Each year, scores of college graduates get jobs in finance, or consulting, or with Teach for America… you’ve heard it a million times, right? In this column, each month we’ll profile one female college grad who chose to do something a little different, something off the beaten path—someone who decided to take… the job less traveled. Despite being a vegan, Juliana Shulman had never considered the environment one of her top priorities. So how did the 2009 University of Chicago grad, who double majored in human development and gender studies and had a “major/minor” in human rights, find herself in the Green Corps Field School for Environmental Organizing after she graduated?
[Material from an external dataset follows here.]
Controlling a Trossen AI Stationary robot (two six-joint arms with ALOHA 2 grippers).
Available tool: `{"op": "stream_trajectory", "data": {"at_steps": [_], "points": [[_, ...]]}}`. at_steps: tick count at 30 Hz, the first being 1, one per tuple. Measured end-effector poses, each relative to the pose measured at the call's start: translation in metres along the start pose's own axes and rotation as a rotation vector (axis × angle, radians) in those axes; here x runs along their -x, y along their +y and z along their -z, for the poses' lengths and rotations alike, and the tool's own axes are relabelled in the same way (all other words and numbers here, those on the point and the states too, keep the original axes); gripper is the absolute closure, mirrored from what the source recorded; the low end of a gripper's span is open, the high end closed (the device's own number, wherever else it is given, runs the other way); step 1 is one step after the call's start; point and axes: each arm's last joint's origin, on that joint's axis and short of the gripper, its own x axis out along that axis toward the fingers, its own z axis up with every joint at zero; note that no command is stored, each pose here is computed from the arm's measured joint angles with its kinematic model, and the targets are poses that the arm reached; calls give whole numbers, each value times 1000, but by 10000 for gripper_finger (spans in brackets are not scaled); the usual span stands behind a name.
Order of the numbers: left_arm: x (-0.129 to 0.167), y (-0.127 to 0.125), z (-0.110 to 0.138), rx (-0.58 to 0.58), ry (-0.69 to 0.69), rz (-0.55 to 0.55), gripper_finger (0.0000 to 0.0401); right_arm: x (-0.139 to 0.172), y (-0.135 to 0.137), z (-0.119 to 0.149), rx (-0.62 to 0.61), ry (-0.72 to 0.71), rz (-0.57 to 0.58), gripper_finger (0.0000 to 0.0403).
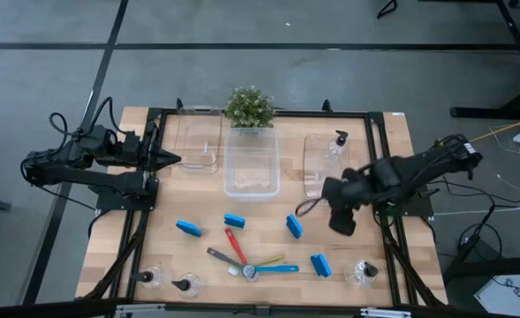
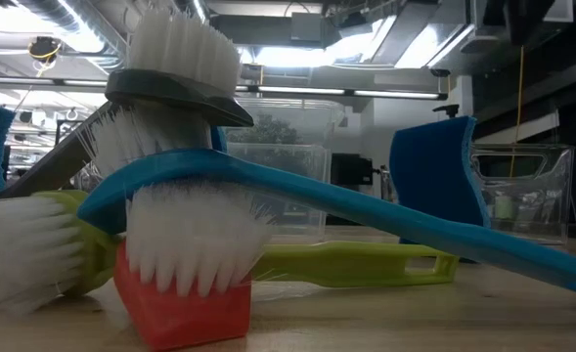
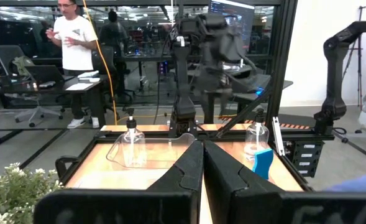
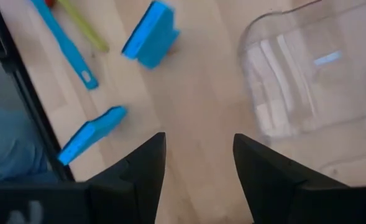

The 13-month program includes four weeks of classroom training in Boston, followed by field training on three to five different environmental campaigns in cities all over the US. But Juliana says the focus is on developing organizing and activism skills—not on the environment. “We’re working on every single organizing skill,” says Juliana, citing public speaking, canvassing, and writing letters to the editor as some of the skills she’s developed since starting her classroom training. Juliana’s interest in activism was sparked by her father’s congressional campaign in 2008. “I kept thinking I’d go to public health school and law school,” she says. “And then came my dad’s campaign. I really realized I didn’t want to be the policy wonk in the governor’s office giving advice. I definitely wanted to be a leader.” Her study abroad experiences in India and South Africa intensified that feeling—and made her realize how crucial protecting the environment was to public health and human rights, her main areas of interest.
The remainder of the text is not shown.